The first issue pertains to the disallowance of 50% of the additional depreciation claimed by the assessee for the assessment year 2010-11. The assessee had claimed 50% of the additional depreciation in the previous year (2009-10) because the machinery was used for less than six months, and the remaining 10% was claimed in the current year. The Assessing Officer disallowed this claim, stating that there is no provision in the Income-tax Act, 1961, for allowing the balance 10% of the additional depreciation in the subsequent year. The CIT(A) upheld this disallowance.

The assessee's counsel argued that the Cochin Bench in the case of Apollo Tyres Ltd vs. ACIT (2014) 64 SOT 203 had allowed the balance additional depreciation in the subsequent year. The Departmental Representative contended that Section 32(1)(iia) of the Act does not provide for the carry forward of additional depreciation.

Upon reviewing the submissions and the material on record, the Tribunal noted that the Cochin Bench had previously held that additional depreciation could be allowed in the next year if it could not be fully allowed in the earlier year. The Tribunal cited similar decisions from the Delhi Bench in Cosmo Films Ltd and SIL Investment Ltd, and the Mumbai Bench in MITC Rolling Mills (P.) Ltd., which supported the allowance of the balance 50% additional depreciation in the subsequent year. Consequently, the Tribunal directed the Assessing Officer to allow the balance 10% additional depreciation for the year under consideration, setting aside the orders of the lower authorities.

2. Computation of Capital Gains:

The second issue concerns the computation of long-term capital gains based on a joint venture agreement dated 7.9.2009. The Assessing Officer computed the gains at Rs. 86,45,99,912/-. The assessee argued that the joint venture agreement and the power of attorney would be effective only after receiving the necessary construction approvals from the concerned authorities, which had not been received during the year under consideration. Therefore, there was no transfer of interest in the immovable property.

The Departmental Representative countered that the agreement between the assessee and the developer (M/s Godrej Properties Ltd) involved the development of land, with the assessee entitled to 30% of the constructed area and the developer receiving 70% of the undivided share in the property. The physical possession of the property was handed over to the developer, constituting a transfer under Section 2(47) of the Act, which includes any arrangement enabling the enjoyment of the property.

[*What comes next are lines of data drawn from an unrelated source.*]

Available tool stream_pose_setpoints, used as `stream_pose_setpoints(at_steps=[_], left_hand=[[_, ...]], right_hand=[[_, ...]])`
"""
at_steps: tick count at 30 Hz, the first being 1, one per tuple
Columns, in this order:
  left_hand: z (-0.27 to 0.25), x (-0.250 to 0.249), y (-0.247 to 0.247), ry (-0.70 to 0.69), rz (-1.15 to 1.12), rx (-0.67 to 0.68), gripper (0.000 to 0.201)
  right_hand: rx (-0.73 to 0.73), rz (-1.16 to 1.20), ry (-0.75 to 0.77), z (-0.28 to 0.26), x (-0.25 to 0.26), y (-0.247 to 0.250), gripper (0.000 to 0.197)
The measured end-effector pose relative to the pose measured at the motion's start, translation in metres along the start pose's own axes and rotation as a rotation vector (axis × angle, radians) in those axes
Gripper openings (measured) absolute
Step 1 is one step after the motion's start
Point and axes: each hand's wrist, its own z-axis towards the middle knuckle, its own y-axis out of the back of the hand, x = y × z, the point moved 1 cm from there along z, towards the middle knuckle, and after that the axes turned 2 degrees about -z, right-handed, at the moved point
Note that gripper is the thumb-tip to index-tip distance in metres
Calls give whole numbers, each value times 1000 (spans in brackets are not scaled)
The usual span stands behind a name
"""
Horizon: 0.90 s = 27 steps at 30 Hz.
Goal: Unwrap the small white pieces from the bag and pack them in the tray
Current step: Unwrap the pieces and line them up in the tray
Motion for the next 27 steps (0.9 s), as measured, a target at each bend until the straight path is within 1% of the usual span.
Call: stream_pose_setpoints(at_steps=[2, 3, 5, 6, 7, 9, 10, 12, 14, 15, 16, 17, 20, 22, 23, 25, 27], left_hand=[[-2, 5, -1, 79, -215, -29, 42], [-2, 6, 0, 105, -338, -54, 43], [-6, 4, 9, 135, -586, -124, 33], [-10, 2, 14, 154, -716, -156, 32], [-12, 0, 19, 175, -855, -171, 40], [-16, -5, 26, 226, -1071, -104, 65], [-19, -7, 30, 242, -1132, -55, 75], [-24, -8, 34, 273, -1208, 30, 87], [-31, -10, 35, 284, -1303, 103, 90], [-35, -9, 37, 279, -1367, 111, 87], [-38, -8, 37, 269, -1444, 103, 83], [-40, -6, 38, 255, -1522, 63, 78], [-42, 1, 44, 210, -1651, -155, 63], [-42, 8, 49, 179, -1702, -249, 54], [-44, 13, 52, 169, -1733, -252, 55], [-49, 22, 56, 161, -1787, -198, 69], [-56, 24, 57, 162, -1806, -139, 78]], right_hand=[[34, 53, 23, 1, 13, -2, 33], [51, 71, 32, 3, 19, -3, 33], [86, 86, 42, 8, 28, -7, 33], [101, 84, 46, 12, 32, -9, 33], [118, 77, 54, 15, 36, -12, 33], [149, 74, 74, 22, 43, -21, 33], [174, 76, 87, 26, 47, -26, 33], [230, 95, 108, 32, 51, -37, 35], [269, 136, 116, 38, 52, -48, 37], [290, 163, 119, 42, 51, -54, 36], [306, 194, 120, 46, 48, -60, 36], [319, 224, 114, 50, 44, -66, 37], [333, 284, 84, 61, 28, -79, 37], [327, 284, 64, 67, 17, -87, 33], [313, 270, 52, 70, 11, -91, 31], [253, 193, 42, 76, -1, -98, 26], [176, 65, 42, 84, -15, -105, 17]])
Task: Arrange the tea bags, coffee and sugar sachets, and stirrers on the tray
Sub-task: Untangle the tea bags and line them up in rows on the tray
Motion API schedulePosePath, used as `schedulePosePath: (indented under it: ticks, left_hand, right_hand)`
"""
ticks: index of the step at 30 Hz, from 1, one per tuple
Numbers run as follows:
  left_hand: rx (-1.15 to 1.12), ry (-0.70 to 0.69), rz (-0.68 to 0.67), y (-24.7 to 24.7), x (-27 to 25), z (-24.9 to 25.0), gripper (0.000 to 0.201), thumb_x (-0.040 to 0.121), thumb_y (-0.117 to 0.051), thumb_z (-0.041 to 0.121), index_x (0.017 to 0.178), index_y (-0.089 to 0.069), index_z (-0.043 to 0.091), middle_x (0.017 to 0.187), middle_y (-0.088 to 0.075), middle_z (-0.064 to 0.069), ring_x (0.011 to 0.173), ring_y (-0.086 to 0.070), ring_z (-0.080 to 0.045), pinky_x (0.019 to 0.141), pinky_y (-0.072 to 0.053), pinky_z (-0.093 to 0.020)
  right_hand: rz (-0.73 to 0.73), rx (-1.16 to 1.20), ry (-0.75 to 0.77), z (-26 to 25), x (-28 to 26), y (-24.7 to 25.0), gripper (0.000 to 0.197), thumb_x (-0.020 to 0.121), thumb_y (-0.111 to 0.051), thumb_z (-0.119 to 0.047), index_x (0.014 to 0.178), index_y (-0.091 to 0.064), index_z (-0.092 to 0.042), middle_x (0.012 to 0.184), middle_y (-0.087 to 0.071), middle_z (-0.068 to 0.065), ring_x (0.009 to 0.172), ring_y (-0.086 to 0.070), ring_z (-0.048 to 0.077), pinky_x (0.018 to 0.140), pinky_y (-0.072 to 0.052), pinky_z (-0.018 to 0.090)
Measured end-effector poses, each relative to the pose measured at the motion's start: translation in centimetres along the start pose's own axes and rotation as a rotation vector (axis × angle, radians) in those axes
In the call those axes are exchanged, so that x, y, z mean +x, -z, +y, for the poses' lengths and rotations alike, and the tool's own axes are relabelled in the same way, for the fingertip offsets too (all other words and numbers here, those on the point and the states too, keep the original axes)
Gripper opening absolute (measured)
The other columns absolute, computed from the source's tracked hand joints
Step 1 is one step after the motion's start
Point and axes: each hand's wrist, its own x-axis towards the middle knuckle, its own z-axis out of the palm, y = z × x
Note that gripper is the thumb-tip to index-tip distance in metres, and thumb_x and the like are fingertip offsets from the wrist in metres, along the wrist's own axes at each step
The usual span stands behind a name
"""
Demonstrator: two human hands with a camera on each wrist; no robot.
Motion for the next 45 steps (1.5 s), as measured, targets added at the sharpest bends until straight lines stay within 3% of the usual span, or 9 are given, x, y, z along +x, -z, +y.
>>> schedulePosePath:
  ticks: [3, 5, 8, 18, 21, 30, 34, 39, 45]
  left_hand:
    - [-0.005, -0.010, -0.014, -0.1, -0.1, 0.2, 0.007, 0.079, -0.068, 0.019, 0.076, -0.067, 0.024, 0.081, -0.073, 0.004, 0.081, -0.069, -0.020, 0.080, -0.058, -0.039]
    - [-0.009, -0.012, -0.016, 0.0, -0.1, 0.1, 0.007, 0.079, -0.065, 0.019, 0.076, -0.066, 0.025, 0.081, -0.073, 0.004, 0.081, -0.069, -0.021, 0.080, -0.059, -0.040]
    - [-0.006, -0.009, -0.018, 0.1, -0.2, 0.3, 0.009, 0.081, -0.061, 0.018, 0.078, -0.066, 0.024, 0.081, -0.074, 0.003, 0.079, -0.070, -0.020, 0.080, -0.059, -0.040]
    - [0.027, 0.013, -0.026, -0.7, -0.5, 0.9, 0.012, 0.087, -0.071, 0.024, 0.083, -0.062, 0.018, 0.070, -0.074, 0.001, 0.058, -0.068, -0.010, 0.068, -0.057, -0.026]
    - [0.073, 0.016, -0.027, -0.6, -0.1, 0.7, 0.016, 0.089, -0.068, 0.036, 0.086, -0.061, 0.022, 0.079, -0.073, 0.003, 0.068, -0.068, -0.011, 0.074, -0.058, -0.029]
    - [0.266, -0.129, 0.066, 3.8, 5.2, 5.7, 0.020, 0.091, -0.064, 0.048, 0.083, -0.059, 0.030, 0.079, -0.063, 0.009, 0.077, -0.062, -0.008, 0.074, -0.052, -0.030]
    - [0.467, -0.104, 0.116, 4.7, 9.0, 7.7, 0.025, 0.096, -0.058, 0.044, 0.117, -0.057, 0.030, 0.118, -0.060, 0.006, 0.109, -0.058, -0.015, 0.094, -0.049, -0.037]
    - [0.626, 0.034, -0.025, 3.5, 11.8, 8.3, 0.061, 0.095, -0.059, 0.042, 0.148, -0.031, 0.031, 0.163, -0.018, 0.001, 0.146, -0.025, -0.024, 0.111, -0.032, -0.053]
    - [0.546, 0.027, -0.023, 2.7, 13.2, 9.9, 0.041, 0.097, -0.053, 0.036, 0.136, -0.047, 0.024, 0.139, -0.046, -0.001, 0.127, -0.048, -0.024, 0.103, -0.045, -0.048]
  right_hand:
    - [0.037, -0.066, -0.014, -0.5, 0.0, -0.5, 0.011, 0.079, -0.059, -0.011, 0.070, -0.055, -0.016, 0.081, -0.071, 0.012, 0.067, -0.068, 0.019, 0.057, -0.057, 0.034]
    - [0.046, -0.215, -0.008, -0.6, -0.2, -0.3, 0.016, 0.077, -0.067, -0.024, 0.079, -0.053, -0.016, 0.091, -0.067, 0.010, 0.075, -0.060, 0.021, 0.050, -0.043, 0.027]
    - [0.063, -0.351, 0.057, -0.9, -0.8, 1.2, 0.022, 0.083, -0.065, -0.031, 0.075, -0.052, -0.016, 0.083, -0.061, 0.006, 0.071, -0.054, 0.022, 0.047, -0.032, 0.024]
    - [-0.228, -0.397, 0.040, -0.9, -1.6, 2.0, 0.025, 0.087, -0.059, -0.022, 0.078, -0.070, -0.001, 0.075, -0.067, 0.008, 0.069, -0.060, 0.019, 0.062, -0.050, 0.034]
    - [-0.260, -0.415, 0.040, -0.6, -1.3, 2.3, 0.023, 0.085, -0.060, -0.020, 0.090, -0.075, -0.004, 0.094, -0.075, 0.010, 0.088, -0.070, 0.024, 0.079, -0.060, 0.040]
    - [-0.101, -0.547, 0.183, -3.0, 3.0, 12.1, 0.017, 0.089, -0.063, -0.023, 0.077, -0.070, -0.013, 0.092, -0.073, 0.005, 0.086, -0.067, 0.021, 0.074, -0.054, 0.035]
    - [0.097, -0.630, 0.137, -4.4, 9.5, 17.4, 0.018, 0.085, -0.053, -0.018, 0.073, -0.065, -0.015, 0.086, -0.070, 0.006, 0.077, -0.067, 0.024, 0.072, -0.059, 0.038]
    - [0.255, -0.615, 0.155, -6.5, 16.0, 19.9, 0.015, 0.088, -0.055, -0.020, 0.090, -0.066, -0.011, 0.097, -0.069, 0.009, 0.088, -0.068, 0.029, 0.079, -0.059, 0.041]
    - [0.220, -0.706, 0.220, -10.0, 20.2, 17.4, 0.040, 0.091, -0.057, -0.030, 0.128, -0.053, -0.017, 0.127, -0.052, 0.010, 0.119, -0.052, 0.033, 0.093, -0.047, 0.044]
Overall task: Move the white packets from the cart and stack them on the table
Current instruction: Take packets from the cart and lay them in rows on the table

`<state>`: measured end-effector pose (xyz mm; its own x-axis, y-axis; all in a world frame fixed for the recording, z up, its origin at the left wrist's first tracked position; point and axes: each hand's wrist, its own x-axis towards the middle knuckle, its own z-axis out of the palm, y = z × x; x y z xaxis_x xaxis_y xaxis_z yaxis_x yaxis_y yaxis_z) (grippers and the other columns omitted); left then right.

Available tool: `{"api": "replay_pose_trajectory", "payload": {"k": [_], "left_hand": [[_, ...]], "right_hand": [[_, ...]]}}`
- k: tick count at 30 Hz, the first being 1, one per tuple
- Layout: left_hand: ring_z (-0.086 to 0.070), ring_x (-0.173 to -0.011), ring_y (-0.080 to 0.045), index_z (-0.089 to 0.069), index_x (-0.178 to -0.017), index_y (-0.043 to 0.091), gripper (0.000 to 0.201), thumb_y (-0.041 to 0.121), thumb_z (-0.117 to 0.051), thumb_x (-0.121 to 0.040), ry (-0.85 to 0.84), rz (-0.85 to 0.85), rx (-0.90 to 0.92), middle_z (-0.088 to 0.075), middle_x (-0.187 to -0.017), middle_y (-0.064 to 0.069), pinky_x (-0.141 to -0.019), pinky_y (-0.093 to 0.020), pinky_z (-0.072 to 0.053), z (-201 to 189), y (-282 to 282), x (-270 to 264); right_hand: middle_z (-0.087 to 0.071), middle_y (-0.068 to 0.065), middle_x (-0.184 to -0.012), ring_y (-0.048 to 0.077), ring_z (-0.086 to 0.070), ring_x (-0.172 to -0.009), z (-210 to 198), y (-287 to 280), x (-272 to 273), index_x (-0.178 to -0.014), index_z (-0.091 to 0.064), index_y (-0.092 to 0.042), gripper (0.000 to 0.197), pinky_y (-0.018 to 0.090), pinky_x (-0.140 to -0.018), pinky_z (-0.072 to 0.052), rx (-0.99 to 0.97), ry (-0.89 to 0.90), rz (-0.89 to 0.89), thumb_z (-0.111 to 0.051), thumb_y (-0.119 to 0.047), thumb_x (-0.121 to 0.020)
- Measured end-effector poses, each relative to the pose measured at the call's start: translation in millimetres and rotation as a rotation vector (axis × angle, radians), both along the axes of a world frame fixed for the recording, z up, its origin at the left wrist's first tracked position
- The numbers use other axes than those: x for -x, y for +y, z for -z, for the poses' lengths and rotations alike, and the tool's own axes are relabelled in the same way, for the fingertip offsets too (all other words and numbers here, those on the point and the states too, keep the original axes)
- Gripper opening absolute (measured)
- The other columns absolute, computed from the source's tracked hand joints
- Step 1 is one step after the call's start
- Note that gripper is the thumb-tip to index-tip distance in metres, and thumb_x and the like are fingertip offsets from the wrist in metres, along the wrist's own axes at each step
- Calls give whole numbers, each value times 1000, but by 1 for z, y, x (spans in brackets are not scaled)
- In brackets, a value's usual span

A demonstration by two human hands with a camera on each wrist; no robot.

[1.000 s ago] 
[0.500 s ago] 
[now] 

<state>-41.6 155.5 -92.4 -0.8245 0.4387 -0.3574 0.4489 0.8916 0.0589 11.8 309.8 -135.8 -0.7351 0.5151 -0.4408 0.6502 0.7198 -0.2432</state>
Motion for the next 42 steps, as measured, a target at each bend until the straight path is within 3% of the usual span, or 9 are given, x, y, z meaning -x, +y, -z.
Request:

The Tribunal reviewed the agreement and found that the assessee had granted irrevocable rights to the developer for the development and sale of the property, effectively transferring 70% of the undivided share in the land in exchange for 30% of the constructed area. This arrangement, although not a transfer under common law, constituted a transfer under Section 2(47)(vi) of the Act, enabling the developer to enjoy or sell the property. Therefore, the Tribunal concluded that the capital gains had to be assessed during the year under consideration and upheld the CIT(A)'s order.

Conclusion:

The appeal of the assessee was partly allowed. The Tribunal directed the Assessing Officer to allow the balance 10% additional depreciation for the year under consideration, while upholding the computation of capital gains for the same year. The order was pronounced in the open court on 4th March 2016, at Chennai.